Soak the sheet gelatin in cold water. Gently warm it in a small saucepan over a low heat until the gelatin has dissolved. Add to the egg mixture, along with the rum and liqueur and mix. Allow to cool.
Now beat the cream with the rest of the sugar until it holds soft peaks. Fold the cream through the cooled egg mixture.
Add the fruit and bitterkoekjes (or amaretti biscuits) to the mixture and spoon into a wet pudding mold.
Allow the pudding to rest in the fridge for 1 day. This allows the flavors to mix and deepen.
To turn the pudding out, briefly immerse the mold in hot water, cover with the serving platter and then flip both the plate and the mold. Remove the mold. Decorate the dessert with fresh fruit and more whipped cream, if desired.

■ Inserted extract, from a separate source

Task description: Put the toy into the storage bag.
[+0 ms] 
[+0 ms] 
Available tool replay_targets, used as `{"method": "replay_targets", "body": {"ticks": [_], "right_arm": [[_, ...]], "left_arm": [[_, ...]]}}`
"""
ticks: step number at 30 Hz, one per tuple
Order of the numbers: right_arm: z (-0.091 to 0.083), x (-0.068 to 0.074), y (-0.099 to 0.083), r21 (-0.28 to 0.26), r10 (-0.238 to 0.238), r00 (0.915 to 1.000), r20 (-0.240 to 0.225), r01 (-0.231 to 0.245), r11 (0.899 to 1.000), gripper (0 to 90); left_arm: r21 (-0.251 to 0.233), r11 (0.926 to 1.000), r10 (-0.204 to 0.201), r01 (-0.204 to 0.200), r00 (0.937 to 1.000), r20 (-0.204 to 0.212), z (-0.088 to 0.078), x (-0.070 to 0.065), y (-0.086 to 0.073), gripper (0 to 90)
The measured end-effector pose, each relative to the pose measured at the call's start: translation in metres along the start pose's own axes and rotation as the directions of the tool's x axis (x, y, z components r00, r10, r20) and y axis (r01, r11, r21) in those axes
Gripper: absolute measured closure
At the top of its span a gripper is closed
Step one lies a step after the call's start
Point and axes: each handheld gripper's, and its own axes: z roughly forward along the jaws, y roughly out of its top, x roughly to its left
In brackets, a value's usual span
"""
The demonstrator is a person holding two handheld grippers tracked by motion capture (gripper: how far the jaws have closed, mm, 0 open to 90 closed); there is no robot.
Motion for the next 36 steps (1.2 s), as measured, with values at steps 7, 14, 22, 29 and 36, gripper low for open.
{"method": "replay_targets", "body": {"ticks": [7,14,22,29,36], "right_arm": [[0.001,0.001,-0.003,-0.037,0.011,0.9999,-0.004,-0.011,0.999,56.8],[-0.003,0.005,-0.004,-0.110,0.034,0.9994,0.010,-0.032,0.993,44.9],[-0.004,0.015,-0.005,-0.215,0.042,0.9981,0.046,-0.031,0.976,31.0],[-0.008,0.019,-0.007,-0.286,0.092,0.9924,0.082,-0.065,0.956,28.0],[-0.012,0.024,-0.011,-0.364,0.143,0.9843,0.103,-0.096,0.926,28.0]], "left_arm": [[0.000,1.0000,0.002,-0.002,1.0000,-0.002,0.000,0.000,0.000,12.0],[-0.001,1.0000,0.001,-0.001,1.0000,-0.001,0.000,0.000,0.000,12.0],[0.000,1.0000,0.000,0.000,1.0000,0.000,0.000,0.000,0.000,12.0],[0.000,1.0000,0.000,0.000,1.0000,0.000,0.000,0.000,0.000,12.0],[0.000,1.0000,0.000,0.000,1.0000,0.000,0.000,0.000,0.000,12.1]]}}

- It's best not to use gelatin with pineapple or kiwi; these fruits will keep the gelatin from setting.
Did you know?
The similarity of the dish's name to that of chipolata sausages is explained by Johannes van Dam in his book De Dikke Van Dam (Amsterdam, Nijgh & Van Ditmar, 2006). Van Dam tells of an earlier, savory dish, which was made with macaroni and onions (cipolla in Italian). At some point - presumably mid-way through the last century - a sweet, milk-based pudding was created, which was named after the savory dish in much the same way that a layered chocolate dessert could be called a chocolate lasagna, i.e. because of similarities in appearance.